April 3, 2026, 6:29 p.m.

Yuri Andrukhovych's novel-labyrinth presented in Odesa

(PHOTO: Intent/Natalia Dovbysh)

Yuri Andrukhovych 's book Twelve Hoops was presented to Odesa residents at the Hrushevsky Odesa Regional Universal Library.

The book, published by Vivat, is an intellectual prose about memory and identity, about the thin line between life and death, about mysticism, post-Soviet chaos, and a person trying to find himself in the midst of all this.

"Twelve Hoops is a novel-labyrinth in which the Carpathians turn into a territory of existential search, and the fear of facing one's own self becomes the main test. This is the writer's fourth novel. For this novel, Yuri Andrukhovych won the Angelus Literary Prize for Central Europe in 2006. The title of the work comes from Bohdan-Ihor Antonych's poem "Elegy on the Keys to Love," which refers to "twelve hoops of spring."

Yuriy Andrukhovych is a Ukrainian poet, prose writer, translator, representative of postmodernism in literature, and essayist. He holds a PhD in philology. He lives and works in Ivano-Frankivsk.

The plot of the novel is the story of a group of eight people who find themselves abandoned in a mountain resort in the Ukrainian Carpathians. One of the novel's protagonists, Artur Pepa, was invited by an unfamiliar owner of the company for which he had been creating advertising slogans to visit his resort in the Dzyndzul meadow. The company was flown by helicopter to a house that had everything - food, entertainment, and even a maid - except for the owner. Who knew that a few days in the mountains would turn into a fatal adventure? The storyline also includes a kind of love triangle: the relationship between Austrian photographer Karl-Josef Zumbrunnen and Ukrainian translator Roma Voronych, Arthur's wife.

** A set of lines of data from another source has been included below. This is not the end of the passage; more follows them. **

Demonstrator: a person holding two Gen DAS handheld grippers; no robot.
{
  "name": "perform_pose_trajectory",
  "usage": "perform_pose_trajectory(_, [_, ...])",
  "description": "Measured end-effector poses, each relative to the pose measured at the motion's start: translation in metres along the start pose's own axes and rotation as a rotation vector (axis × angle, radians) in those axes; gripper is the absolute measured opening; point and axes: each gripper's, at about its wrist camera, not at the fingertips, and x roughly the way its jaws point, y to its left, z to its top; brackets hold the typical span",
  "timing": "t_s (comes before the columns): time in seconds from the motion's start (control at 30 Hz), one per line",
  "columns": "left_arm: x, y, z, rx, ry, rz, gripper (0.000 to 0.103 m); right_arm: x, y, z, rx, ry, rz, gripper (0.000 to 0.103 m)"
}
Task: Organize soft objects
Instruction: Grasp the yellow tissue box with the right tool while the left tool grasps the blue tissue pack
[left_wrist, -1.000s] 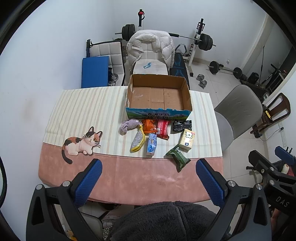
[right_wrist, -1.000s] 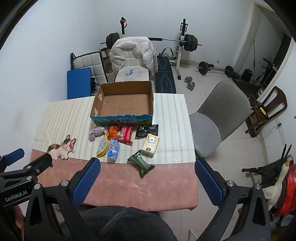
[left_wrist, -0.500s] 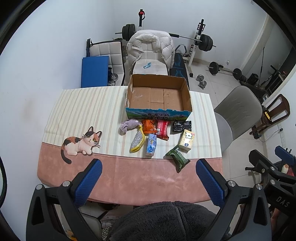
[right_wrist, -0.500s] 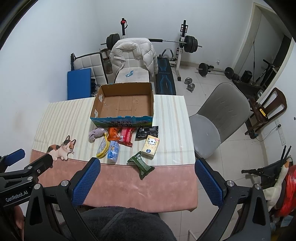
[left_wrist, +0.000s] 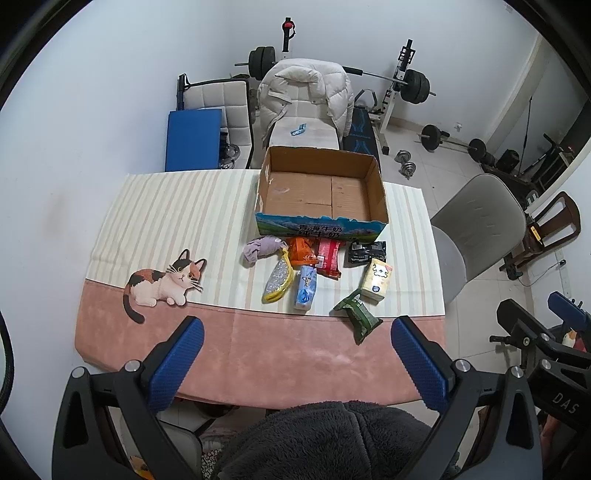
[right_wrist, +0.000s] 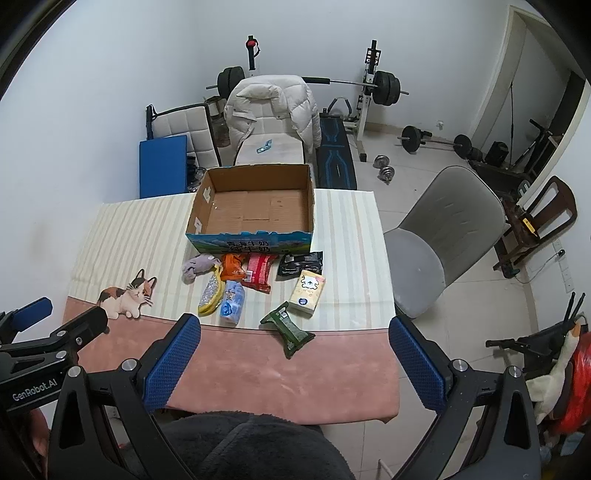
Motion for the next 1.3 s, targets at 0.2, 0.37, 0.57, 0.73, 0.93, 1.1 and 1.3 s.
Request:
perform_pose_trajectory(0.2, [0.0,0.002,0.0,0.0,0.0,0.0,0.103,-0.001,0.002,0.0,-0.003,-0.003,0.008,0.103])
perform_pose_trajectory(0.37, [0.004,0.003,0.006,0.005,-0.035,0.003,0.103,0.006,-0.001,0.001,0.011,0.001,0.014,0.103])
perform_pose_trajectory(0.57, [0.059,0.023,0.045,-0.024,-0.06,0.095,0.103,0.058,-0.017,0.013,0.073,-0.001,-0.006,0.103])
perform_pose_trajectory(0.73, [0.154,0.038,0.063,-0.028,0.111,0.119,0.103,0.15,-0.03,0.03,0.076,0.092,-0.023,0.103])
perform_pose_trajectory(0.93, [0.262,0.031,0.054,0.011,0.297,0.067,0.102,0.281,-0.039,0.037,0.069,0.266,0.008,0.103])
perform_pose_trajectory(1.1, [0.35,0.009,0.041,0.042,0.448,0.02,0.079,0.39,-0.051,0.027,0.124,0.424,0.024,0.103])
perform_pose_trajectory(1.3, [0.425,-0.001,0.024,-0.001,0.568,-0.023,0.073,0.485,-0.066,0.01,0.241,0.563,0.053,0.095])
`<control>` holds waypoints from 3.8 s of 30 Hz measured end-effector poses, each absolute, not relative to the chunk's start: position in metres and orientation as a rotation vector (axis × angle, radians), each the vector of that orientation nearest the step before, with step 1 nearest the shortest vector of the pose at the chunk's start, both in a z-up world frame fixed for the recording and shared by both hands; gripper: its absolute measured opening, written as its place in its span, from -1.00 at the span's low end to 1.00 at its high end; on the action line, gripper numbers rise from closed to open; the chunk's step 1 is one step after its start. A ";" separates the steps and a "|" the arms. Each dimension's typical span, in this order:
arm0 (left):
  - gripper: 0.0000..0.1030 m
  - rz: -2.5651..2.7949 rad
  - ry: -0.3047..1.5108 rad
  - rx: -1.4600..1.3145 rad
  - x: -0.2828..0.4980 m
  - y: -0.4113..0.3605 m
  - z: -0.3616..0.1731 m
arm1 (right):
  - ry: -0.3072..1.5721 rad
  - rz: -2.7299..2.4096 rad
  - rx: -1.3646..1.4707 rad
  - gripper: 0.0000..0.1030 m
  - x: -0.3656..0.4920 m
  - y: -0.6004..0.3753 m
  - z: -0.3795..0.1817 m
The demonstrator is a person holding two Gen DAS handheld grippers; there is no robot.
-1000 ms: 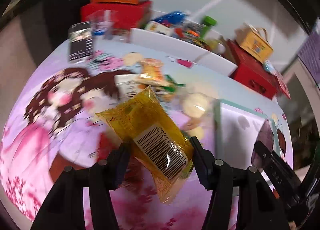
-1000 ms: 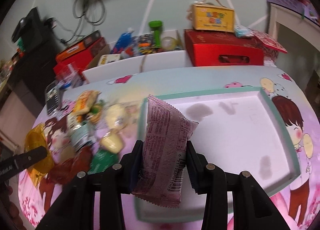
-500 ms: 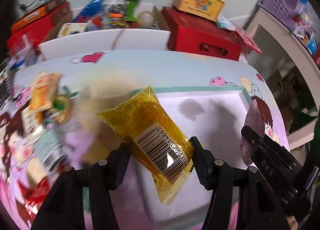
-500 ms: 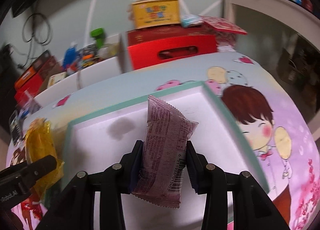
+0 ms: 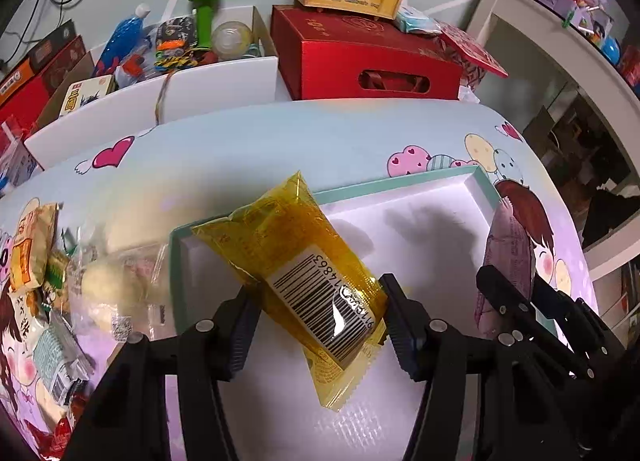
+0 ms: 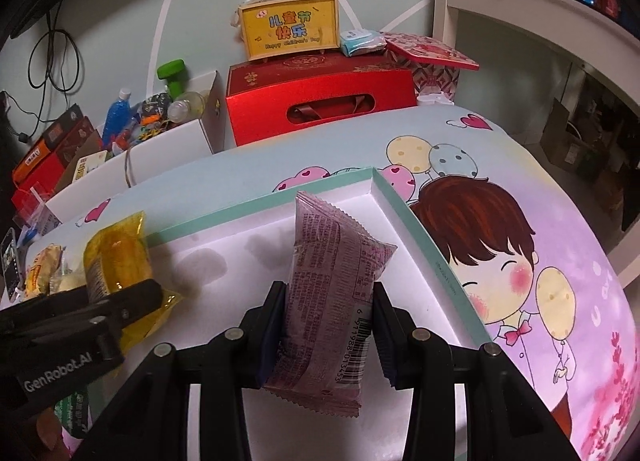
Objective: Organize snacks
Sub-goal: 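Carry both packets over the white tray and lower them inside, then open both tools to release the packets in the tray and withdraw, then move both tools back to the snack pile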
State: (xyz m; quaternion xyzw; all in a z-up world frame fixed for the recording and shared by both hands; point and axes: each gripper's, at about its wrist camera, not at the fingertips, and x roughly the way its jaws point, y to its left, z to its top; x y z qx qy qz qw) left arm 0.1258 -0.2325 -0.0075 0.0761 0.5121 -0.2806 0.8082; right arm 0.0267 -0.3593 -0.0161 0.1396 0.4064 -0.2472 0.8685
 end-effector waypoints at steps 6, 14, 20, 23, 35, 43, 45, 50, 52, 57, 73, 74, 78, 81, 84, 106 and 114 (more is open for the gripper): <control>0.20 -0.602 1.102 0.163 0.124 -0.233 -0.008 | 0.849 -0.517 0.298 -0.15 0.025 -0.360 -0.016; 0.44 -0.595 1.089 0.142 0.123 -0.227 -0.003 | 0.859 -0.515 0.303 -0.15 0.026 -0.359 -0.015; 0.44 -0.571 1.058 0.135 0.124 -0.221 0.007 | 0.865 -0.516 0.303 -0.15 0.026 -0.360 -0.017; 0.45 -0.554 1.053 0.135 0.124 -0.218 0.008 | 0.860 -0.530 0.295 -0.11 0.026 -0.360 -0.016; 0.68 -0.479 1.014 0.136 0.125 -0.203 0.011 | 0.865 -0.525 0.285 0.78 0.027 -0.360 -0.014; 0.83 -0.422 0.958 0.146 0.127 -0.194 0.012 | 0.847 -0.508 0.275 1.00 0.026 -0.360 -0.014; 0.83 -0.410 0.949 0.149 0.127 -0.191 0.012 | 0.840 -0.511 0.271 1.00 0.026 -0.360 -0.013; 0.83 -0.405 0.948 0.131 0.127 -0.187 0.009 | 0.825 -0.509 0.267 1.00 0.025 -0.359 -0.010; 0.83 -0.405 0.958 0.130 0.126 -0.186 0.007 | 0.822 -0.499 0.259 1.00 0.025 -0.357 -0.009; 0.83 -0.404 0.932 0.163 0.120 -0.184 0.008 | 0.805 -0.464 0.240 1.00 0.025 -0.346 -0.002; 0.83 -0.350 0.923 0.068 0.097 -0.106 0.038 | 0.776 -0.415 0.287 1.00 0.013 -0.328 0.009; 0.83 -0.346 0.929 0.060 0.096 -0.099 0.038 | 0.777 -0.407 0.303 1.00 0.011 -0.327 0.009; 0.83 -0.323 0.960 0.037 0.088 -0.071 0.035 | 0.766 -0.387 0.338 1.00 0.005 -0.318 0.010; 0.83 -0.291 0.976 0.025 0.081 -0.052 0.030 | 0.774 -0.363 0.317 1.00 0.003 -0.304 0.012; 0.83 -0.265 0.996 -0.025 0.075 -0.027 0.024 | 0.785 -0.325 0.326 1.00 0.002 -0.290 0.011; 0.83 -0.102 1.115 -0.202 0.046 0.073 -0.011 | 0.904 -0.055 0.172 1.00 0.009 -0.162 -0.010; 0.83 -0.096 1.139 -0.233 0.053 0.077 -0.018 | 0.949 -0.029 0.139 1.00 0.020 -0.145 -0.024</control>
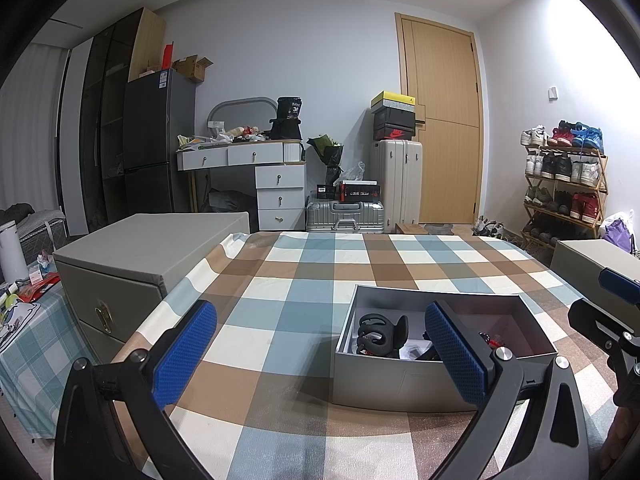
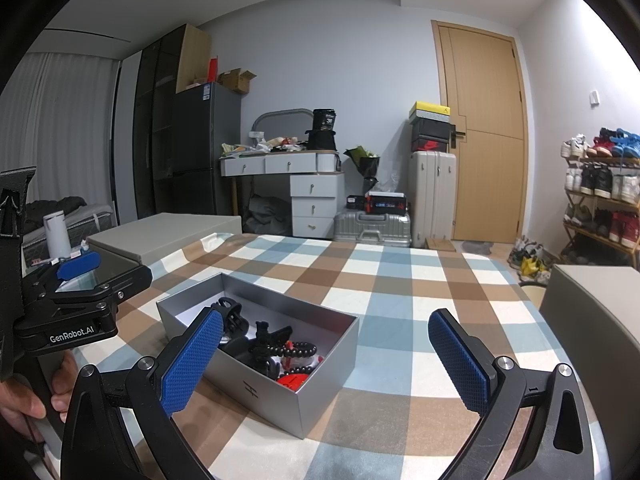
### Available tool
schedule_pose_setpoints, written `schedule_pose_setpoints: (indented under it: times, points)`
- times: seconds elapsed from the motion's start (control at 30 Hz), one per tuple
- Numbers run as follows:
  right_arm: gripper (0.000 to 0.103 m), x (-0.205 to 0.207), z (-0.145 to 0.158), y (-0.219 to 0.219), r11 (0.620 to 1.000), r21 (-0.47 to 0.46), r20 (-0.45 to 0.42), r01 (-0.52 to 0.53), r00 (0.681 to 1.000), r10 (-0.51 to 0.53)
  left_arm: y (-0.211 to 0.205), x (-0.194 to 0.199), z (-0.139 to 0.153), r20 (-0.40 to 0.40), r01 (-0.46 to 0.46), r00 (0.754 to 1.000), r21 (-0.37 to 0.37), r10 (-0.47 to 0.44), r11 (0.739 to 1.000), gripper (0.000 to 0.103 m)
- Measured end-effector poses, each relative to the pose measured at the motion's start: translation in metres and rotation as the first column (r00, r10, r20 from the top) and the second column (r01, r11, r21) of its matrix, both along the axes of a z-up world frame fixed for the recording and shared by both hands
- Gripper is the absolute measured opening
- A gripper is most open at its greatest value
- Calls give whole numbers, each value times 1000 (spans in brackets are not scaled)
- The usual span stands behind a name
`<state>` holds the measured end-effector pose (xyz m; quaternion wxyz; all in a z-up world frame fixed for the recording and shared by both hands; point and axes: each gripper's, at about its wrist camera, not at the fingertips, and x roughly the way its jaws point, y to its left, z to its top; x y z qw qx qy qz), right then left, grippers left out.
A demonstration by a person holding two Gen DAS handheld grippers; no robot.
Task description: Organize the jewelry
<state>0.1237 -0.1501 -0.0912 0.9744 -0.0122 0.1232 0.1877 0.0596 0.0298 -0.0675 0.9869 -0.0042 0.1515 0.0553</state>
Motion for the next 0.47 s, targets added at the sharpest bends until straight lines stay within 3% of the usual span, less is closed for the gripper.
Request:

Yuriy Andrukhovych's creative work is formally divided into two main streams: poetry and prose. His poetic debut took place in the first half of the 1980s and culminated in the publication of the collection Heaven and Squares. Among Yuriy Andrukhovych's prose works, the first to be published was a series of short stories entitled Left, Where the Heart Is, which is almost a factual account of the author's service in the army, a kind of "free book" that he read during his guard duty.